Rivers Solomon L'incivilité des fantômes analyse

Publié le 6 septembre 2019 aux éditions Aux Forges de Vulcain [1], L’incivilité des fantômes de Rivers Solomon, traduit de l’anglais (États-Unis) par Francis Guévremont, est un roman qui s’appuie sur l’histoire de l’esclavage aux États-Unis pour évoquer, par métaphore, le fait « de ne pas pouvoir s’échapper d’une situation invivable et inhumaine », selon les propres mots de l’auteur.

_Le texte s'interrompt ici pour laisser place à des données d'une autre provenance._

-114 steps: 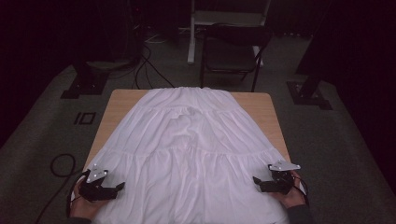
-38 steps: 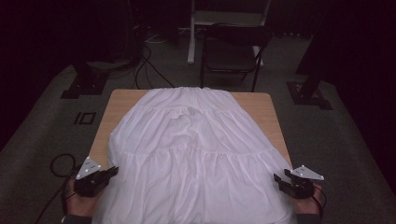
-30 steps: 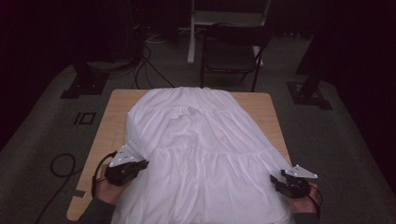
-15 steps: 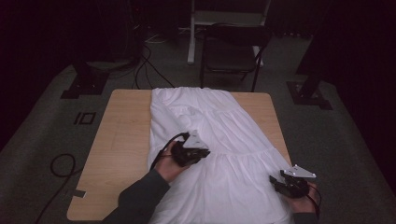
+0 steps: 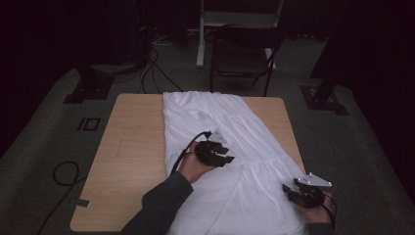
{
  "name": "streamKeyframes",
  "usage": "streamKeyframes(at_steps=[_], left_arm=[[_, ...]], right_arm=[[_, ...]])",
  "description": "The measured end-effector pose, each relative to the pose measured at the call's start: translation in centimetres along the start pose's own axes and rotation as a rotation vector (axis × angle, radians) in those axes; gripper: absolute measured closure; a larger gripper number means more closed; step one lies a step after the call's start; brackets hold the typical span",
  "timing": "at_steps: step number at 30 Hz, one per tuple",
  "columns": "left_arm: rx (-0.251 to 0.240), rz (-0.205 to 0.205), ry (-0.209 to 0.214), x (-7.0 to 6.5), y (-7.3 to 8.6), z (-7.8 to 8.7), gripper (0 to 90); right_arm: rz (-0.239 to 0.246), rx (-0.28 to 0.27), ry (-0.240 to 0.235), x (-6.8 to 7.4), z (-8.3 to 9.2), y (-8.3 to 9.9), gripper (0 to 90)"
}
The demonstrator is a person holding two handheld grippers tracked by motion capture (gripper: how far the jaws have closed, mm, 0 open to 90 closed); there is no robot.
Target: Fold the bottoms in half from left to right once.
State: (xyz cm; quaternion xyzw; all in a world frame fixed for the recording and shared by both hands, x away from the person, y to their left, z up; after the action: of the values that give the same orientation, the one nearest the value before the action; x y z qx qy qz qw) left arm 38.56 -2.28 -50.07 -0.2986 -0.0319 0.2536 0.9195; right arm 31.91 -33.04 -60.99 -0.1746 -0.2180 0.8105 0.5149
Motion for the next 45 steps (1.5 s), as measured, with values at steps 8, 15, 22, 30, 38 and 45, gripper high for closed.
streamKeyframes(at_steps=[8, 15, 22, 30, 38, 45], left_arm=[[0.007, 0.097, -0.056, 2.9, 6.0, 1.9, 52.0], [0.031, 0.141, -0.072, 3.2, 9.5, 1.6, 49.9], [0.045, 0.18, -0.082, 3.2, 12.3, 1.4, 46.7], [0.062, 0.244, -0.059, 3.0, 14.9, 0.8, 43.8], [0.045, 0.21, 0.007, 1.6, 14.9, 0.6, 75.3], [0.02, 0.09, 0.089, -1.6, 11.3, 0.0, 88.8]], right_arm=[[0.002, 0.001, 0.0, 0.1, -0.1, -0.1, 43.5], [-0.007, -0.004, -0.011, 0.1, -0.1, -0.1, 42.9], [-0.009, -0.005, -0.013, 0.1, -0.1, 0.0, 42.8], [-0.009, -0.006, -0.014, 0.1, -0.1, 0.0, 42.7], [-0.011, -0.008, -0.017, 0.1, -0.1, 0.0, 42.5], [-0.011, -0.006, -0.017, 0.1, -0.2, -0.1, 42.3]])
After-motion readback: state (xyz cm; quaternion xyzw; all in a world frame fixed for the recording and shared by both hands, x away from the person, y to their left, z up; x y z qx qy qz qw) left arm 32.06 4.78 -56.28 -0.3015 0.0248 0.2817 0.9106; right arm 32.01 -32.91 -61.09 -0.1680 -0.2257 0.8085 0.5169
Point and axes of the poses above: each handheld gripper's, and its own axes: z roughly backward along the jaws, y roughly out of its underside, x roughly to its left, the point moved 8 cm from there along -z, roughly forward along the jaws, and after that the axes turned 15 degrees about x, right-handed, at the moved point
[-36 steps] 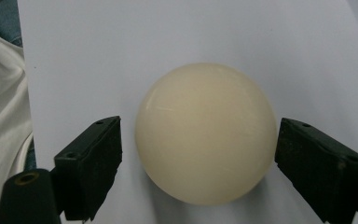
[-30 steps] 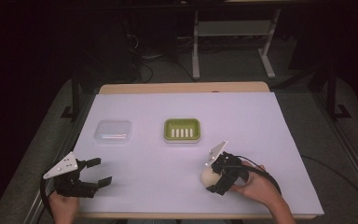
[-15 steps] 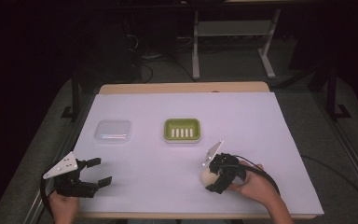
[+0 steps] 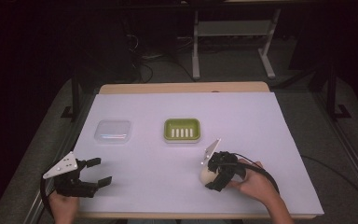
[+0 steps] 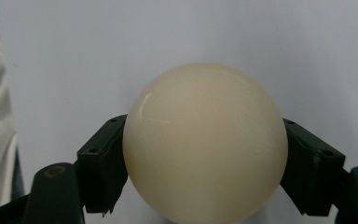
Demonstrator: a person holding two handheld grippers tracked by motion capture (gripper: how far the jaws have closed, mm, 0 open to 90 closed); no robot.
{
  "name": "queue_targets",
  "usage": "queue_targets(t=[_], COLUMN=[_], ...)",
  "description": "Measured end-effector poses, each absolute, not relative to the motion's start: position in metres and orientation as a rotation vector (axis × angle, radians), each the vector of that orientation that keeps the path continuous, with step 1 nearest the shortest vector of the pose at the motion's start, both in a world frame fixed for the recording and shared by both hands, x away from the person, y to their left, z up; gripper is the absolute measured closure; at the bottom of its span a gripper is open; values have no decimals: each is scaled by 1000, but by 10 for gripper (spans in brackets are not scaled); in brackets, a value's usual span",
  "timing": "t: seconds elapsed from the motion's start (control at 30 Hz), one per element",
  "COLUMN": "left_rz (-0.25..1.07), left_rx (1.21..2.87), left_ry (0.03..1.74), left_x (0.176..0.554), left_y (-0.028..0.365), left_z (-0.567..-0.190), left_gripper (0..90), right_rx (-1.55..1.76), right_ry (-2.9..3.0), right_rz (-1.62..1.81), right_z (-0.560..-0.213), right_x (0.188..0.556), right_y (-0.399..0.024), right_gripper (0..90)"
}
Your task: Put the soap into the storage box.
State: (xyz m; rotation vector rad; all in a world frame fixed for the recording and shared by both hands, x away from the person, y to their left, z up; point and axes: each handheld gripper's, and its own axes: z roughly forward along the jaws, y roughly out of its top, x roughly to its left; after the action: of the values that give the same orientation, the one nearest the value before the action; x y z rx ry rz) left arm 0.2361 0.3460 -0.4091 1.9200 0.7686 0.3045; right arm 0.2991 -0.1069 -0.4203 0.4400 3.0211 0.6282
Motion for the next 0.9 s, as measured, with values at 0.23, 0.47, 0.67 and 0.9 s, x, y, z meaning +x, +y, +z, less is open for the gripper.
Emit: queue_targets(t=[0.23,0.47,0.67,0.9], left_rz=[305,308,314,314], left_rx=[1921,1925,1934,1929], left_ry=[768,774,771,776], left_x=[236,237,237,237], left_y=[346,346,345,347], left_z=[-409,-409,-409,-409], left_gripper=[132,132,132,132], right_rx=[440,439,443,441], right_ry=[3012,3011,3001,2992], right_rz=[651,676,694,717], right_z=[-410,-401,-393,-383], right_x=[306,314,322,331], right_y=[-104,-100,-97,-93], right_gripper=[241,241,241,241])
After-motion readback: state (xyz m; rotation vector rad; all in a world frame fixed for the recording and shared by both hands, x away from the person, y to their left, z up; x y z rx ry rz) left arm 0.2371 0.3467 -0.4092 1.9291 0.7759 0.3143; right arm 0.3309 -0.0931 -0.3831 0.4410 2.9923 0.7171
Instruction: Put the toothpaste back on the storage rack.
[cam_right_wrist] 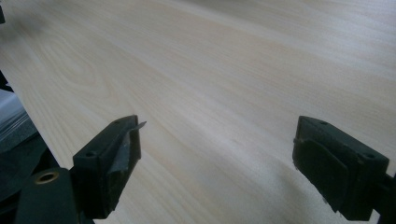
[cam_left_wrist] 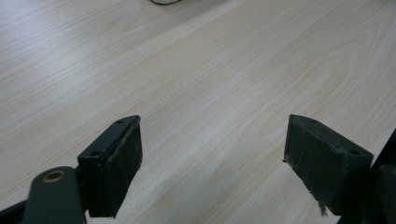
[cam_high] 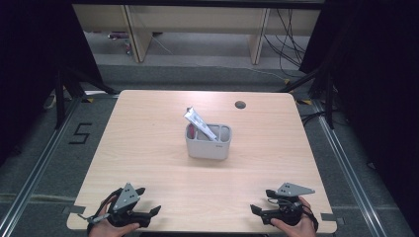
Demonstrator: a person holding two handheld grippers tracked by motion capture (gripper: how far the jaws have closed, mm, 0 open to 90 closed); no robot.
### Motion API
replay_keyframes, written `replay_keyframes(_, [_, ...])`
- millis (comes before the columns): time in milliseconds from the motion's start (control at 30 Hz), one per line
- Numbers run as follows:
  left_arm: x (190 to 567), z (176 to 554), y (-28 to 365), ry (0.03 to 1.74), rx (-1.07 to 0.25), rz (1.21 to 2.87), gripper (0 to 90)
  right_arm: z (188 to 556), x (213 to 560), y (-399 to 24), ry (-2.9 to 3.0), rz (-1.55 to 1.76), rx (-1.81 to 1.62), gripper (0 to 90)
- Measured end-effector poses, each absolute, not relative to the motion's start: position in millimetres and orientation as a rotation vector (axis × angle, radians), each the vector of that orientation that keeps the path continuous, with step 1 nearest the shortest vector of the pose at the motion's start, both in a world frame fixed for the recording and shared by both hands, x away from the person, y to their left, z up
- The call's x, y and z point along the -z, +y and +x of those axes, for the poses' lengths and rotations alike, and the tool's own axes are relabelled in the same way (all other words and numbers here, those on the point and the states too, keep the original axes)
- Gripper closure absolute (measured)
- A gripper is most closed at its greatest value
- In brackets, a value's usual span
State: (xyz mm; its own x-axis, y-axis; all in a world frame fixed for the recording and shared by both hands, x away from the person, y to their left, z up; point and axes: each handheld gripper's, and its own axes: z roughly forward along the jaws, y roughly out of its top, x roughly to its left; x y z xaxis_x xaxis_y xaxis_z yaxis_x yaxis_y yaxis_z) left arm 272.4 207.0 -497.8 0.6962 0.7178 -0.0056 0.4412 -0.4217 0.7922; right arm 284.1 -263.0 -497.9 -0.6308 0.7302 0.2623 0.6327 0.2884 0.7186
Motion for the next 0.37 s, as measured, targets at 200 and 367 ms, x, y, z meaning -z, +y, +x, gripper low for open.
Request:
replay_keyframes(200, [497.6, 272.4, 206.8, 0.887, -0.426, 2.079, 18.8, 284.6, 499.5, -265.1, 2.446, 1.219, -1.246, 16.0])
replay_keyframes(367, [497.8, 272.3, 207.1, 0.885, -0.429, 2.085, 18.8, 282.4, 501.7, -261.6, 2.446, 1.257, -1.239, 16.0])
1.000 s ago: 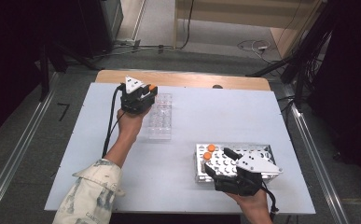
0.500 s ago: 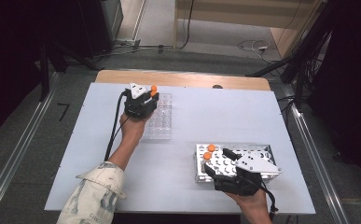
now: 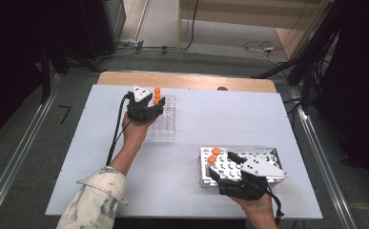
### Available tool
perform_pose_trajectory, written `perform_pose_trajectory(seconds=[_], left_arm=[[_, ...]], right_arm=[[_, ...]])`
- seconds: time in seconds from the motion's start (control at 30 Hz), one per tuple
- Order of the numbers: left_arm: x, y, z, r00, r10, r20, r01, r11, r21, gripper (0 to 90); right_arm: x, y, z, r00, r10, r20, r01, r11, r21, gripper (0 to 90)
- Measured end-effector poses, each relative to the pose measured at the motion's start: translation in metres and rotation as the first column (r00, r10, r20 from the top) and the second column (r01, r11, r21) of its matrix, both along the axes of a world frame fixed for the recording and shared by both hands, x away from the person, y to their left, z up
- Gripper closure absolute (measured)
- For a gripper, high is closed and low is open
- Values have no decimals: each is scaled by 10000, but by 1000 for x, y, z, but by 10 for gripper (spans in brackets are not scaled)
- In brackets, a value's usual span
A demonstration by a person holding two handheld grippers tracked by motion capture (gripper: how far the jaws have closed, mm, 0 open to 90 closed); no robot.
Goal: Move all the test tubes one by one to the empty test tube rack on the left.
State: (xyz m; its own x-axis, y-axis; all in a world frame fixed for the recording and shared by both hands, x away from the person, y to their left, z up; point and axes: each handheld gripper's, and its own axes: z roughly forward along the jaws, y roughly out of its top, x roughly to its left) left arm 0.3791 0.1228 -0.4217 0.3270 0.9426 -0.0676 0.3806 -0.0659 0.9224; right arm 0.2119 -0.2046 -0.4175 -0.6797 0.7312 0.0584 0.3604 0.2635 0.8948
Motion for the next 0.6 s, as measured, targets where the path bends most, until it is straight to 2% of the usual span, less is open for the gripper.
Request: perform_pose_trajectory(seconds=[0.17,0.33,0.43,0.6], left_arm=[[-10,1,5,9999,-76,-71,74,9995,-311,347],[-29,4,3,9996,-257,-137,247,9976,-646,335],[-40,5,0,9994,-333,-129,325,9978,-582,299],[-57,8,-5,9985,-494,-235,483,9979,-420,190]], right_arm=[[0,0,-1,10000,6,-8,-6,10000,-12,174],[-1,1,-4,10000,-46,4,46,10000,-7,194],[-1,2,-9,9999,-130,-44,130,9999,22,217],[-1,7,-20,9995,-116,-309,111,9998,-155,239]])
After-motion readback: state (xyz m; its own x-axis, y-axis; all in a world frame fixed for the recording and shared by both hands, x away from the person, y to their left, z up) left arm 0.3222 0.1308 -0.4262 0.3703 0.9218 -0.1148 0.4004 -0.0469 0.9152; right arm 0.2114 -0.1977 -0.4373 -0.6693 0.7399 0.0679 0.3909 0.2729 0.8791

Science-fiction, afrofuturisme et LGBTQ pour révéler le monde

Cette métaphore prend très concrètement la forme d’un vaisseau spatial où les derniers survivants de l’humanité reproduisent des rapports de domination à la fois sociaux et racistes. Ce vaisseau, appelé le Matilda, est une allusion claire et assumée au Clotilda, dernier navire négrier des États-Unis. Il rattache le roman de Rivers Solomon à la science-fiction, bien sûr, mais plus particulièrement au courant de l’afrofuturisme : soit envisager l’avenir à partir des spécificités africaines ou afro-américaines.
Selon Marc Dery dans l’essai Black to the Future [2], l’afrofuturisme tend à

une fiction spéculative qui traite des thématiques afro-américaines […] dans le contexte de la technoculture du XXe siècle. […] Une sémantique afro-américaine qui s’empare d’une imagerie technologique et d’un futur prophétiquement augmenté

À ces enjeux s’ajoutent ceux de l’identité sexuelle et des communautés LGBTQ [3], puisque Solomon Rivers se revendique queer ou non-binaire, c’est-à-dire ne se sentant pas appartenir à un genre sexuel défini [4]. Dès les premières pages de la traduction, l’une des conséquences les plus immédiatement visibles pour le lecteur de L’incivilité des fantômes est l’utilisation du mot-valise iel (pour « il » et « elle ») afin de désigner un personnage sans préciser son genre.
Un tel choix contribue d’une part à donner l’impression d’un décalage linguistique cohérent avec l’idée qu’on pourrait se faire d’un futur possible, et d’autre part nous renvoie à des questions très actuelles et parfois polémiques. On peut penser simplement aux réactions que peut susciter le terme autrice !
De tels sujets sont à priori rebutants pour la catégorie des lecteurs qui fuiraient les sujets de société et chercheraient dans la lecture un refuge aux vicissitudes de ce monde, et ne nous leurrons pas, pour les lecteurs qui seraient politiquement hostiles à ce que représente une telle approche. Dans son entretien pour Usbek & Rica, Rivers Solomon montre sa lucidité quant à ses choix d’écriture :

Je n’ai pas écrit l’intrigue en me disant que je pourrais changer la face du monde. Ce n’est pas un manifeste. Certes, je traite de sujets politiques mais je pense que tous les livres le font. En tous les cas, tous les livres qui prennent une position assumée sur des sujets sociétaux. […] Je crois que j’écris pour les personnes qui sont déjà sensibilisés à ces questions. Je ne me dis pas : « Oh si seulement Trump pouvait lire l’incivilité des fantômes, tout serait tellement différent ! » Mais il est vrai que la science-fiction a toujours été très politique, parce que c’est un moyen de parler de notre monde et de montrer certaines de ses facettes sous un autre jour.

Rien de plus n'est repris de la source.